Por Jéssica Sant’Ana, Valor — Brasília
11/08/2023 11h50 Atualizado há 2 dias
O presidente do Banco Central, Roberto Campos Neto, voltou a defender, durante participação no Fórum de Gestão Empresarial da Faciap, em Curitiba, que é importante que agentes econômicos tenham percepção que o fiscal estará equilibrado.
“Com fiscal equilibrado, conseguimos fazer trabalho de convergência de inflação com taxa de juros mais baixa e sustentável de forma mais equilibrada e duradoura”, afirmou.
“Queda de juros mais estrutural vem acompanhada de movimento onde pessoas têm mais credibilidade em relação à política fiscal”, completou, ao responder perguntas da plateia presente ao evento.

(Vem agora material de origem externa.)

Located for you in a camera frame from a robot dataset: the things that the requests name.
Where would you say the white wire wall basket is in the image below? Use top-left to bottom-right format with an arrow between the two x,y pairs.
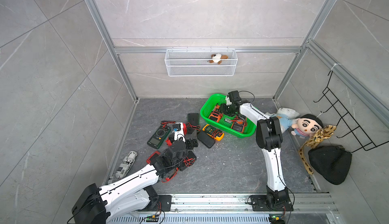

Campos Neto disse, ainda, que muitas coisas explicam o fato de a taxa de juros neutra estar subindo, sendo que uma delas é custo da dívida pública. “O grande desafio agora é gerar credibilidade, para a gente estabilizar processo de dívida.”
Contudo, ele ponderou que os juros futuros já vêm caindo e que o impacto na dívida pública é enorme. “Esse efeito um pouco já aconteceu”, avaliou.
Ele disse também que políticas sociais são importantes, mas que é importante fazer assistencialismo de forma mais sustentável. “Ao final das contas, se a dívida ficar desequilibrada, a gente vai ter um crescimento mais baixo e com menos empregos”, afirmou.
Durante perguntas e respostas, Campos Neto afirmou ser estrutural o problema do gasto público elevado em termos reais, mas reforçou que é importante que a questão seja atacada no futuro.
“É preciso trabalhar essa parte de gastos, é óbvio que isso não é [agenda de] curto prazo, mas eu entendo que tem várias reformas e formas de atingir o equilíbrio dos gastos”, disse. “O que a gente tem que fazer agora, no curto prazo, é mais baseado na receita, porque é urgente, mas olhando o longo prazo, temos que pensar em como equilibrar mais os gastos”, completou.
China
Durante a palestra, Campos Neto afirmou ainda que se o crescimento esperado para a China vier mais baixo do que o esperado, haverá impacto nos países emergentes.
“O crescimento esperado [pelos agentes] para a China já é um pouco mais baixo. Se esse crescimento da China surpreender para nível mais baixo [ainda], tende a ter implicação no mundo emergente”, avaliou.
“Existe dúvida do que vai acontecer no próximo ano, [no próximo um] ano e meio na China, o tem implicação para o Brasil [devido à] parte do consumo chinês”, afirmou. Ele disse que o Banco Central brasileiro tem olhado “bastante” para essa questão.